Making money isn't always easy, but one company may have found a way to make it grow on trees. They're convinced that they can get people to buy $10 of cash from them for $14.99.

The idea may sound ludicrous: why would anyone want to buy cash for more than its face value, and in the same currency?

To economists the answer is obvious: it's all about time preference. Washboard is offering to sell its customers a roll of quarters because it will make trips to the laundrette far more convenient.

The $4.99 cash they pay as a premium is worth less to them than the convenience of having the quarters they need, when they want them. So they'll forego that $4.99 each month to make their lives a little easier. What shapes that time preference is down to the individual, but this might be a service that's useful for those with very limited free time, and who have such high salaries that the $4.99 they pay isn't worth that much to them.

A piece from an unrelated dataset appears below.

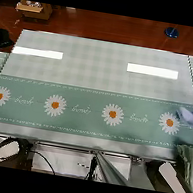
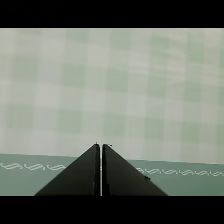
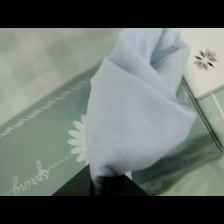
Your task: Fold the shirts.
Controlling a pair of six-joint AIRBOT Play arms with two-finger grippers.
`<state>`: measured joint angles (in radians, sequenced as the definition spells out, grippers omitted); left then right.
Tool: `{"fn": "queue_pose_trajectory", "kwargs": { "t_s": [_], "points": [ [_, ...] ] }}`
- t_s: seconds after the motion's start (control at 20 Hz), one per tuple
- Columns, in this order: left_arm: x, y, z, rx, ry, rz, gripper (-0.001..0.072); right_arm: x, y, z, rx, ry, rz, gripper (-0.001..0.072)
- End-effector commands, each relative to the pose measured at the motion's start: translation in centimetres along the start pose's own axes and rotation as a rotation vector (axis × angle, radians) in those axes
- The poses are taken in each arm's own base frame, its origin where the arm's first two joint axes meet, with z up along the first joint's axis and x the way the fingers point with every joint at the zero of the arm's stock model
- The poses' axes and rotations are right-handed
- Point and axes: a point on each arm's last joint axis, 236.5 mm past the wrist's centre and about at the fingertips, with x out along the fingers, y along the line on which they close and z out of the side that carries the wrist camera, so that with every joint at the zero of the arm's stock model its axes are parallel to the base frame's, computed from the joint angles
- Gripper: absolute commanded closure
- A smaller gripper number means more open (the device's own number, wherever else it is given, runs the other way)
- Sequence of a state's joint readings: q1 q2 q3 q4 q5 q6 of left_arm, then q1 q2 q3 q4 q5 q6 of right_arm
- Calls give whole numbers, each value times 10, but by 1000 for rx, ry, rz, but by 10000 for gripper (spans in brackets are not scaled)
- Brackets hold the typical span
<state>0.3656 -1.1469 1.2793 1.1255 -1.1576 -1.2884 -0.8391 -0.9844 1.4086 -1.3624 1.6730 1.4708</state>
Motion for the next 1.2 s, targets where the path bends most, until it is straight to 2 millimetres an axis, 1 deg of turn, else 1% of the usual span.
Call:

Less obvious forms of this already exist. There are laundry services that will collect shirts from your home, before returning with them cleaned and ironed. Washboard faces one big challenge: if its target customers are time poor, but with high enough incomes to afford convenience luxuries, why wouldn't they prefer to use a collection service?

One thing is for sure. As incomes rise, businesses that offer ways to free up their customers' spare time will be on the ascent. Because as you earn more, your spare time becomes more valuable.

If you don't have enough cash to pay for any entertainment, then you may care less about your spare time than if you could be spending your weekends jetting off around Europe.